[Directions]
Comb through the entries for "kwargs" and pull out each line that holds it.

──────────

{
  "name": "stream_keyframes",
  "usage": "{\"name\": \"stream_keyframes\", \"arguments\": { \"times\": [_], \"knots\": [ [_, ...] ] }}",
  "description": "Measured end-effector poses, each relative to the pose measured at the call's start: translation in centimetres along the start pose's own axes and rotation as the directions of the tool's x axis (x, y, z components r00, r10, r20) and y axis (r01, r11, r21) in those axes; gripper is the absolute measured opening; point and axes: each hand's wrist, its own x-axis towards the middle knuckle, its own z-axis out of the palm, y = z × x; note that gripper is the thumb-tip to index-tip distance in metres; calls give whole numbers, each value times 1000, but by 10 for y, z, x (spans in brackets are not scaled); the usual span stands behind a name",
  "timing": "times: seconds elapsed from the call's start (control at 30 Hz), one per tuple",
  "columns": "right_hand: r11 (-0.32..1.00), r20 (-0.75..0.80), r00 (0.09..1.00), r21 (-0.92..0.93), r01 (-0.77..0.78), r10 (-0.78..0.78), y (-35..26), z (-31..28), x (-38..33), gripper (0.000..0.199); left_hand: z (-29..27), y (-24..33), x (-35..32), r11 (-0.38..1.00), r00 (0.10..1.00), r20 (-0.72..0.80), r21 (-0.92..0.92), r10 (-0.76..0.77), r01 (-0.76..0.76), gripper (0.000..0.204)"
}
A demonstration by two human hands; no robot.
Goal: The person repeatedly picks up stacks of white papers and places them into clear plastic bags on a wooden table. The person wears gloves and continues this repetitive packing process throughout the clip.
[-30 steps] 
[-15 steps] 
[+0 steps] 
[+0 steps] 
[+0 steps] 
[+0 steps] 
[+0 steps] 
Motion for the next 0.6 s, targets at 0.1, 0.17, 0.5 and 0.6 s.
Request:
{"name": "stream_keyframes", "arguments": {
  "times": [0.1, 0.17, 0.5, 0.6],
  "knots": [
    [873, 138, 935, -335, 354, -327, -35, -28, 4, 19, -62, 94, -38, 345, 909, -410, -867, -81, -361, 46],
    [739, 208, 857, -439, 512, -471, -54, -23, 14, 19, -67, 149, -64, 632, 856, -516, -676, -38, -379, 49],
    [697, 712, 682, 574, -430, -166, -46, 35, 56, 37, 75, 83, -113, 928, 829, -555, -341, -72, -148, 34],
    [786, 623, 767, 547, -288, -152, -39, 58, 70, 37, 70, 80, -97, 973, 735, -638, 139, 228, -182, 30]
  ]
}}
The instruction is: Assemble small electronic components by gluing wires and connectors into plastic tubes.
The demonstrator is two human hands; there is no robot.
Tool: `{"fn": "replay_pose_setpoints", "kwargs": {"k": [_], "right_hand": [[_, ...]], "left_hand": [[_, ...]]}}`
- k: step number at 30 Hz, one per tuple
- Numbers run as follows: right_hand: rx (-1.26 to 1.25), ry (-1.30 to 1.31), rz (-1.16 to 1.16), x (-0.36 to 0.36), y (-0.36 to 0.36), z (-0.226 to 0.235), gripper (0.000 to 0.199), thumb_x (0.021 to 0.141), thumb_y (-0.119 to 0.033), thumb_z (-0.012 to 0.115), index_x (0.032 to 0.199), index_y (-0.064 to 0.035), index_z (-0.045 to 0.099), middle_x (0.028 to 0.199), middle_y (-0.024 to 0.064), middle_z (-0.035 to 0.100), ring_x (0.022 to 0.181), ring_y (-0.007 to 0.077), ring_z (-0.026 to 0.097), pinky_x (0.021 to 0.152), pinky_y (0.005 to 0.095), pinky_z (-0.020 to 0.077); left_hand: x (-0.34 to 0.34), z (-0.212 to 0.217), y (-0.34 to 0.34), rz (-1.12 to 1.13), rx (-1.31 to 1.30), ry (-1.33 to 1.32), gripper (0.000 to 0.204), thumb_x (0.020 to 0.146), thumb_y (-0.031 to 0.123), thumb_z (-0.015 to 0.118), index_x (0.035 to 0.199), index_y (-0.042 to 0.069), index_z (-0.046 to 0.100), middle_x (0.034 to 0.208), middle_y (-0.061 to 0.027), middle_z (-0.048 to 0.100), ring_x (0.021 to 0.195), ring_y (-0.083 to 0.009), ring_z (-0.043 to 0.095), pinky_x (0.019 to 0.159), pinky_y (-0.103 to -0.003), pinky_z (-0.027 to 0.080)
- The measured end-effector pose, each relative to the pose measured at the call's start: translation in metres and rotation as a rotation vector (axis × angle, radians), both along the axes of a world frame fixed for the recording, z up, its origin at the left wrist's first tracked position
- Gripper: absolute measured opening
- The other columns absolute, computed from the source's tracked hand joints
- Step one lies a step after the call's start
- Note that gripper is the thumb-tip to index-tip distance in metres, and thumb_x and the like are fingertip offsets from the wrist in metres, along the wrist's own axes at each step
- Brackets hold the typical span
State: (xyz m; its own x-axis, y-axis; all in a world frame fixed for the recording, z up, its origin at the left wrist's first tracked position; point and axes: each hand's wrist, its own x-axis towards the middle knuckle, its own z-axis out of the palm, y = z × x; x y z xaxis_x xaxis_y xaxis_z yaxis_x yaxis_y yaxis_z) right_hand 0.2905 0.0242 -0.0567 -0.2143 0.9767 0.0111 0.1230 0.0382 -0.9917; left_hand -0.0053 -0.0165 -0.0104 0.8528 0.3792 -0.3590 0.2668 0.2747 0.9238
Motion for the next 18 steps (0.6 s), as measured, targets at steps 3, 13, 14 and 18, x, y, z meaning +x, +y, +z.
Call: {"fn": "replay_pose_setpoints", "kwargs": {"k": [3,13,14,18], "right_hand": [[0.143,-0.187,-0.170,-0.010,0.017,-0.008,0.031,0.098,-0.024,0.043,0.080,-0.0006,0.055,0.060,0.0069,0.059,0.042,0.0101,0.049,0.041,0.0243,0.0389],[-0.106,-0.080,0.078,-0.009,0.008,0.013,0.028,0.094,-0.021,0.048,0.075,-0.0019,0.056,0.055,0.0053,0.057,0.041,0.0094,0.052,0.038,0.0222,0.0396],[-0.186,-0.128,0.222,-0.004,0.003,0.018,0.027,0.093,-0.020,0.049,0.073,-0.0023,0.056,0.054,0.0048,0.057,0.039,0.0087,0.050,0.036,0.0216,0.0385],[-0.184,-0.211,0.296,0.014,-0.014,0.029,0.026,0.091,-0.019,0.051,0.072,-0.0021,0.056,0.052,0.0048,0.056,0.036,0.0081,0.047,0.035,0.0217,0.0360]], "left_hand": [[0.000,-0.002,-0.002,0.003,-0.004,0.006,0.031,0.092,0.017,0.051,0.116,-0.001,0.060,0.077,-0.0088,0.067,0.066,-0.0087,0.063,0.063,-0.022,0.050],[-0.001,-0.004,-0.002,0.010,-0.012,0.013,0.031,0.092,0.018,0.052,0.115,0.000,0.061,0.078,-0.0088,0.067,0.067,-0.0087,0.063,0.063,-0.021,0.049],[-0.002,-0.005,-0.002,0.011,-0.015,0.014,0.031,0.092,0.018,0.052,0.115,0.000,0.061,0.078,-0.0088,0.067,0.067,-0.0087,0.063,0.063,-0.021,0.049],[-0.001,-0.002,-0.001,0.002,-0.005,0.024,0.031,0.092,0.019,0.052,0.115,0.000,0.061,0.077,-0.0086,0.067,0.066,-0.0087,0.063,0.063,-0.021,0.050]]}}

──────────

[Response below]
Tool: `{"fn": "replay_pose_setpoints", "kwargs": {"k": [_], "right_hand": [[_, ...]], "left_hand": [[_, ...]]}}`
Call: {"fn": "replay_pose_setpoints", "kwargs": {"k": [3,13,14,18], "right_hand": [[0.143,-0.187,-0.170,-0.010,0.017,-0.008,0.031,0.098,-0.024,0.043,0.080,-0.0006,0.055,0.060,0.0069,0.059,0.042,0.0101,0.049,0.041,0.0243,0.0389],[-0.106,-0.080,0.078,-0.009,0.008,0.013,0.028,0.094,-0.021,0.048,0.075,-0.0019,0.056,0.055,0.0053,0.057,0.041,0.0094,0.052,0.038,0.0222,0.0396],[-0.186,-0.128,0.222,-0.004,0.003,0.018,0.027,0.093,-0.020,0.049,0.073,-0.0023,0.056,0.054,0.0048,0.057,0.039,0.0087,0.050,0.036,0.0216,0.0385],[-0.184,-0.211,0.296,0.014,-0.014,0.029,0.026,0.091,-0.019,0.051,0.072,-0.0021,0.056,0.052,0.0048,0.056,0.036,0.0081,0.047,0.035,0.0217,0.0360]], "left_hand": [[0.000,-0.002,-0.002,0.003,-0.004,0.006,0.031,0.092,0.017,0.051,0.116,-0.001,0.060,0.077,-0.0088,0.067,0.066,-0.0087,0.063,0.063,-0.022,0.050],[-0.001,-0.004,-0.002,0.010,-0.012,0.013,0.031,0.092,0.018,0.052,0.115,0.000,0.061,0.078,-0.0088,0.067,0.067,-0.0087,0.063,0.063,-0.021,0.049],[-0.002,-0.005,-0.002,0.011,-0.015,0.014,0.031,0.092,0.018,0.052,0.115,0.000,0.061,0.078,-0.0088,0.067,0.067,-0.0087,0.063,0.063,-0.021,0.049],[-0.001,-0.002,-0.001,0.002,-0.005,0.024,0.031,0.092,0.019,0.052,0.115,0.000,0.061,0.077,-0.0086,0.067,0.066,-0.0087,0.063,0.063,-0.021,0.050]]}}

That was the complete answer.